Briefing for Media Focuses on Understanding Trafficking Definition

A new informational calendar to see wide distribution among media partners this month will focus on increasing understanding of trafficking terminology and definitions. Key phrases and definition are often lost in translation in media reports, for example, the frequent practice of using human smuggling (insan kaçakçılığı) and human trafficking (insan ticareti) as synonyms. For the record, smugglers are paid by consenting migrants to transport them illegally across borders. A person who is trafficked does not consent and is forced by another person into sexual, labor and other forms of exploitation. The “Lost in Translation” calendar will include these and other terms translated from English to Turkish. It will also compliment the information campaign to be launched in early February.
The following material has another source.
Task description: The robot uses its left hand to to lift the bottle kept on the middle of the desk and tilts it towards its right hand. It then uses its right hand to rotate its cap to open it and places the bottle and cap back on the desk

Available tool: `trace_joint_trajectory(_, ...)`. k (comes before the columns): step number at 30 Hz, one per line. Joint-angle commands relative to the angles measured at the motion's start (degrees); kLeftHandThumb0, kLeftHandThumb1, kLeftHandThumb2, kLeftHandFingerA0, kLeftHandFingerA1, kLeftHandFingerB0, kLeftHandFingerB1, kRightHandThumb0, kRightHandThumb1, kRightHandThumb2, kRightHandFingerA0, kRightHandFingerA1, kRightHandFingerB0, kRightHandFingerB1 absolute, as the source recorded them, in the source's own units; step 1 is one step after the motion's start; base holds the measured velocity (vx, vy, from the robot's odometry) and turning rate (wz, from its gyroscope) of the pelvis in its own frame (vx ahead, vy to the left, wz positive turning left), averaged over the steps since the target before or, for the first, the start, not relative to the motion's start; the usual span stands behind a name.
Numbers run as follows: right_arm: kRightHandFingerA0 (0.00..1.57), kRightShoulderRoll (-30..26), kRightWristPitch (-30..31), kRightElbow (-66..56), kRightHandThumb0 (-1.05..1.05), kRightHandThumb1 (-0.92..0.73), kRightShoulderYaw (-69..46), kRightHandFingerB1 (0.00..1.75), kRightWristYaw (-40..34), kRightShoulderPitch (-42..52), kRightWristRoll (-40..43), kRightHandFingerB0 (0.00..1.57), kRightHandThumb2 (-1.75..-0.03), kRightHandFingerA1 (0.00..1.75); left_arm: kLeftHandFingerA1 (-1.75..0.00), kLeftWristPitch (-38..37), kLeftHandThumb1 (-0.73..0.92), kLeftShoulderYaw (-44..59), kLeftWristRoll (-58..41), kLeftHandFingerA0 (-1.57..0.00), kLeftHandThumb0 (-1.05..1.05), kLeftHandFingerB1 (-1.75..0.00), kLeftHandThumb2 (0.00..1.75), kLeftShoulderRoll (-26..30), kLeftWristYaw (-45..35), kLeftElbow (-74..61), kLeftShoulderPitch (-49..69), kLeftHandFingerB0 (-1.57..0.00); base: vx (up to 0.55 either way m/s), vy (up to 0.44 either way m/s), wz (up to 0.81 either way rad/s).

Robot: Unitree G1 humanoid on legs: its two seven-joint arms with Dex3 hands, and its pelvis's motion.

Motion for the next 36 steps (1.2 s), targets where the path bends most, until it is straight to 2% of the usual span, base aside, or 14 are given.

Pakistan Eathquake Survivors Weather Winter in Turkish Tents

Turkish tents in Pakistan

Some 8,000 survivors of the Pakistan earthquake this month are being provided protection from life-threatening winter conditions in tents manufactured by an Ankara-based tent manufacturer. Delivery of the 1650 residential and 200 medical tends was coordinated by IOM-Turkey in cooperation with IOM-Pakistan and airlifted from Turkey by Nato. The tent delivery is part of IOM’s operation “Winter Race” which has provided 10,000 shelters for earthquake survivors in remote Pakistani villages above 5,000ft.